Records Block Start

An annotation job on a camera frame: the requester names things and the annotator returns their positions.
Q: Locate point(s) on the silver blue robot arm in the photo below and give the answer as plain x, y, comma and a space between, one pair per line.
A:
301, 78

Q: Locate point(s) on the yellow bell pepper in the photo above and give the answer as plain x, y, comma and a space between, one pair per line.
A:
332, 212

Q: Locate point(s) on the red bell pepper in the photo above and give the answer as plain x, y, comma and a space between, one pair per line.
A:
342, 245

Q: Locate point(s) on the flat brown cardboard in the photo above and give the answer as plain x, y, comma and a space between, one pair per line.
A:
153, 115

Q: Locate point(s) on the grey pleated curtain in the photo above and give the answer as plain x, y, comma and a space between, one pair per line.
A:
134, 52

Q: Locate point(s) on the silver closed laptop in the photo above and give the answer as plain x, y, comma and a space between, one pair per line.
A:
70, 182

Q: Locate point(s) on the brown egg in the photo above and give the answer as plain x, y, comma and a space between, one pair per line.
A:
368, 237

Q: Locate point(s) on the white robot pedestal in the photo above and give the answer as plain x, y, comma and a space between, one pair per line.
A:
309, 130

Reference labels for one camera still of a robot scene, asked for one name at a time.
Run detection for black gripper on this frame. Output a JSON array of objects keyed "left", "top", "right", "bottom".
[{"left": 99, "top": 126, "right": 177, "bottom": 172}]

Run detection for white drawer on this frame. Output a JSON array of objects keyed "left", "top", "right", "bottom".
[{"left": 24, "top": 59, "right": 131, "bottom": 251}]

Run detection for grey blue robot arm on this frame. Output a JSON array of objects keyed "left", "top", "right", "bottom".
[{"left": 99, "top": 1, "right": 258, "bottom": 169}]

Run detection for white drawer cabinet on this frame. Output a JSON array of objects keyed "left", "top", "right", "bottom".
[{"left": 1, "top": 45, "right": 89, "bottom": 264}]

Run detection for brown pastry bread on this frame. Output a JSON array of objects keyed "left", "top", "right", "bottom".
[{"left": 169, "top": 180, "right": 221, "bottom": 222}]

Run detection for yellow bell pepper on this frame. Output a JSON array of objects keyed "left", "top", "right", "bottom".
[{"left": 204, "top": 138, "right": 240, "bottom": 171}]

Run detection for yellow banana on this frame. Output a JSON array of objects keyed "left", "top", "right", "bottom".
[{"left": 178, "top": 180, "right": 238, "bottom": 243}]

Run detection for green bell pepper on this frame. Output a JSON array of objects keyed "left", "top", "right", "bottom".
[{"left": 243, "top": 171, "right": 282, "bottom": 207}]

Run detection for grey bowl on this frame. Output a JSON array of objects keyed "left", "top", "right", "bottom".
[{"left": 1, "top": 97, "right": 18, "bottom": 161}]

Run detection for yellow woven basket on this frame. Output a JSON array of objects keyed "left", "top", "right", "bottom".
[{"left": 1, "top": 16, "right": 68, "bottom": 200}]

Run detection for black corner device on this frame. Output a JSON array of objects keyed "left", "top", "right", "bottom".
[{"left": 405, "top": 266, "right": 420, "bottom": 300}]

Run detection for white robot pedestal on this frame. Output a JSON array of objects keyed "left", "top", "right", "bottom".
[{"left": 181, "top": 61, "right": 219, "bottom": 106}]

Records Block End
Records Block Start

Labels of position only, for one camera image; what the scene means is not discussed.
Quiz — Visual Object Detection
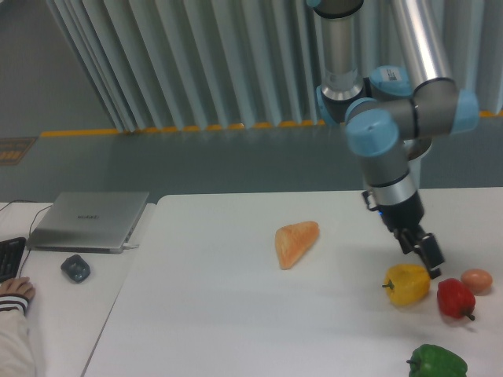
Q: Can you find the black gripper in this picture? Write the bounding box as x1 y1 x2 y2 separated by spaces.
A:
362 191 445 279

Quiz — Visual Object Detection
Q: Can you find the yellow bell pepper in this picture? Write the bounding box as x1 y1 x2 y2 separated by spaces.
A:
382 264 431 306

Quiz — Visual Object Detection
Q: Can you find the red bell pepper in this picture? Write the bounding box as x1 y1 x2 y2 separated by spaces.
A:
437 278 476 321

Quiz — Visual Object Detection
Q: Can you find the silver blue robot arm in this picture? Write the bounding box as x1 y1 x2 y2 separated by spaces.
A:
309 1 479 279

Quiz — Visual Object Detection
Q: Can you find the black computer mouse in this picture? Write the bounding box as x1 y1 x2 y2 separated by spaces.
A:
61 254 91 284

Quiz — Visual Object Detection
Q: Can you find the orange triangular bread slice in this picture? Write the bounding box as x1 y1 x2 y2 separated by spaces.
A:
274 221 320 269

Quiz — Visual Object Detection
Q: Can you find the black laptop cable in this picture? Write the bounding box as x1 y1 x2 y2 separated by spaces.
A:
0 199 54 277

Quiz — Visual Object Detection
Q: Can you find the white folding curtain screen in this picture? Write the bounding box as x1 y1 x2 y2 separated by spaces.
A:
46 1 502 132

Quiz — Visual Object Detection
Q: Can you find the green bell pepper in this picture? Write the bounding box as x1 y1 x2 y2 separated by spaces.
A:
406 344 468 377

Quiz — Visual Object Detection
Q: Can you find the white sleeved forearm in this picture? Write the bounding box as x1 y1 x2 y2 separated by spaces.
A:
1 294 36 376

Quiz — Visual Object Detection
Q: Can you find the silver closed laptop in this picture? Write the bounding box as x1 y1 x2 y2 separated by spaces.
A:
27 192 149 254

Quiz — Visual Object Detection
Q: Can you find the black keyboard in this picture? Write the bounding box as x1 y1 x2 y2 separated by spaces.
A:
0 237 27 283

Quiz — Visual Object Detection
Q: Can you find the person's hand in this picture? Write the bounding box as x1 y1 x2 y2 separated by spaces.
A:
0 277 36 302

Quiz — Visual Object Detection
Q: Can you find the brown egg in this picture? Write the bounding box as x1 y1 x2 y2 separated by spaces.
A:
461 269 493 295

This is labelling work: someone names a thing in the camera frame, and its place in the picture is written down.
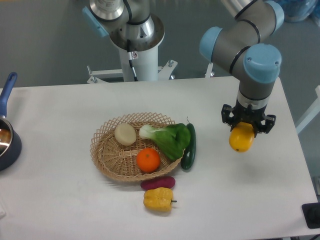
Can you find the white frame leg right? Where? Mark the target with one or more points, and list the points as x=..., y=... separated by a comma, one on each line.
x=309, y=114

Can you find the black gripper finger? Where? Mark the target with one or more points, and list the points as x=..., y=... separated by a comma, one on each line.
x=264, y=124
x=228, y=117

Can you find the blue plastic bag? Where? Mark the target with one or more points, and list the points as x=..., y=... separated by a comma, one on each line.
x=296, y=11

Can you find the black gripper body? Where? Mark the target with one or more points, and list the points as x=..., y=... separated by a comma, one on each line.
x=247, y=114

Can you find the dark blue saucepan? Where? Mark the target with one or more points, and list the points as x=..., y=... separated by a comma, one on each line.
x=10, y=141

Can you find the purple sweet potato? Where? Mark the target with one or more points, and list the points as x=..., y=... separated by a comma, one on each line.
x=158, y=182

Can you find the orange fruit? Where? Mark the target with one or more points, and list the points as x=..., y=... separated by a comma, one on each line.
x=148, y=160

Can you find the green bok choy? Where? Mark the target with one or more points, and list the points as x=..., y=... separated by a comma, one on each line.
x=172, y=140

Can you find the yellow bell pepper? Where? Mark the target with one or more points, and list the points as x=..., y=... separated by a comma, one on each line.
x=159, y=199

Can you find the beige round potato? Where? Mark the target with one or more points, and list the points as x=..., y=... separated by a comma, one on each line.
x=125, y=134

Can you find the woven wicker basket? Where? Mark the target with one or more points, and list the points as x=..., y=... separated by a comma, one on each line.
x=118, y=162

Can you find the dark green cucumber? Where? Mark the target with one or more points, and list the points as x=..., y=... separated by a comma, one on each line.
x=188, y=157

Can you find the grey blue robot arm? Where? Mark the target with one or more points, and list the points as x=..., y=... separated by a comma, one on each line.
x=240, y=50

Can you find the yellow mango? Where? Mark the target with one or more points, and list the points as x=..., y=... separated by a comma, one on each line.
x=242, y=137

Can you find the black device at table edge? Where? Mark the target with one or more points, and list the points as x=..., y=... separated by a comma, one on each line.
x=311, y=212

Records Block End

Activity:
Return every line of the entries above that the string "closed" appears in.

Expected output:
Q: Locate point(s) on the silver closed laptop in the photo above and give the answer as plain x, y, comma and a space between, one pair per line.
Q: Can you find the silver closed laptop in this picture? Write the bounding box as x1 y1 x2 y2 separated by spaces.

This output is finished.